Netflix does well by Stephen King’s short story
The Netflix model of film production is a tricky one. On one hand, it can be hard to keep up with the number of original films and television shows within the app. For reasons that are known only to them, their suggestion algorithm is complicated.
Meant to be predictive based on viewing habits, it has a tendency to pigeonhole users into specific genres, meaning that it can be hard to learn about new content within the app if you haven’t watched the right movies to get them to show.
Netflix supplements this by advertising specific films and shows, but generally only with content it believes will be massively successful, meaning smaller films can get lost in the glut of garbage that can be found on the service.
On the other hand, Netflix has led the way in making some very high quality films, films that wouldn’t get a major release anywhere. More specifically, they’ve brought a lot of Stephen King stories to life in exciting and profound ways.
King’s material has been adapted frequently to film, but much of it was done in a poor, movie-of-the-week sort of way. Netflix hasn’t done that. With films like Gerald’s Game and 1922, Netflix has given some of King’s smaller stories a home.
This month, they’ve done it again, with an adaptation of King story co-written by his son, the equally talented Joe Hill, called In the Tall Grass.
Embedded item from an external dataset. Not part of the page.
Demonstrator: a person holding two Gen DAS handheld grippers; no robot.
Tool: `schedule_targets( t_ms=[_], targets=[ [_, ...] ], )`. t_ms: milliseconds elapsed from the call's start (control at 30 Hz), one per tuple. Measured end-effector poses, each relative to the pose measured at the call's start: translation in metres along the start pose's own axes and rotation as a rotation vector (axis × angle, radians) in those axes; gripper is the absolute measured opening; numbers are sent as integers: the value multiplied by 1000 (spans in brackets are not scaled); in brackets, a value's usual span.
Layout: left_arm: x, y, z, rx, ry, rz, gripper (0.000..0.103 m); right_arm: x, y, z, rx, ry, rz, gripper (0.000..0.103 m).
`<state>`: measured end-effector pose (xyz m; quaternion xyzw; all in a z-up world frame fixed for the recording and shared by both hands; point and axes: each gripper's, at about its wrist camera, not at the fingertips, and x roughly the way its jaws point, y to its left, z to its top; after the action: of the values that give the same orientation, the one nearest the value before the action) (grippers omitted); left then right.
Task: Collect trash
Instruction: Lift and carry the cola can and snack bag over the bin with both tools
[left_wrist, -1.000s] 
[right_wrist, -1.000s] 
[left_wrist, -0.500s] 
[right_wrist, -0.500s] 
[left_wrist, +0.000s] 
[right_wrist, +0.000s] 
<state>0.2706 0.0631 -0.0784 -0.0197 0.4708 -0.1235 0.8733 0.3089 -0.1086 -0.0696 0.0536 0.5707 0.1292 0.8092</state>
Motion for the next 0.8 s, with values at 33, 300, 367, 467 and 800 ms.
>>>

It’s a film that does everything a King short story should.
As with many King stories, the film takes a fairly simple premise and turns in on its ear. Becky DeMuth (Laysla de Oliveira) is several months pregnant and in crisis. Along with her brother Cal (Avery Whitted), she is on a cross-country trip to meet with a couple interested in adopting her baby, since her boyfriend Travis (Harrison Gilbertson) has told he can’t be a father.
Becky gets carsick somewhere on the side of the road in Kansas, near a large field of tall grass beside the abandoned Church of the Black Rock of the Redeemer.
As Cal gets out of the car to check the map, Becky hears the voice of a young boy pleading for help in the tall grass. Unseen, he tell them he’s lost and he can’t find his way to the road. Becky and Cal enter the grass to help the boy, only to discover that not everything is as it seems.
The grass whispers and shifts in the wind, and so do those who enter the field. Becky and Cal are separated and time appears to no longer move in a linear fashion. Nothing stays the same, except for the gently swaying grass, as far as the eye can see.
The film benefits greatly from the careful eye of director Vincenzo Natali. Natali is known for his 1997 picture Cube, which was a claustrophobic sci-fi mystery about people trapped in a dangerous, ever shifting maze.
In the Tall Grass has that same feel—a small cast of characters, endlessly searching for a way back home, getting more and more lost, and more and more paranoid.
Of course, as with most King stories, there’s an element of strange cosmology, of ancient ritual and disturbing ideas. The film differs from the short story in some significant ways.
Natali makes the ending a bit more hopeful that the original story and adds a time loop element, which helps raise the stakes and make the setting more foreboding and strange.
In addition, the film works well due to the performances of the actors, particularly Patrick Wilson as the unsettling Russ Humboldt.
Films like In the Tall Grass are what makes services like Netflix worthwhile. That these types of stories can find a distribution model and financing for a competent, capable adaptation can only be a good thing.
Still, the way Netflix hides and fails to promote certain films can be a problem. At times, the app itself is something like a constantly shifting field of grass, one that makes it difficult for users to find quality content.
Hopefully, when Disney’s new streaming service Disney+ takes half of their users in November, Netflix will lean into financing more films like In the Tall Grass and makes it easier to find them. It might be Netflix’s only hope.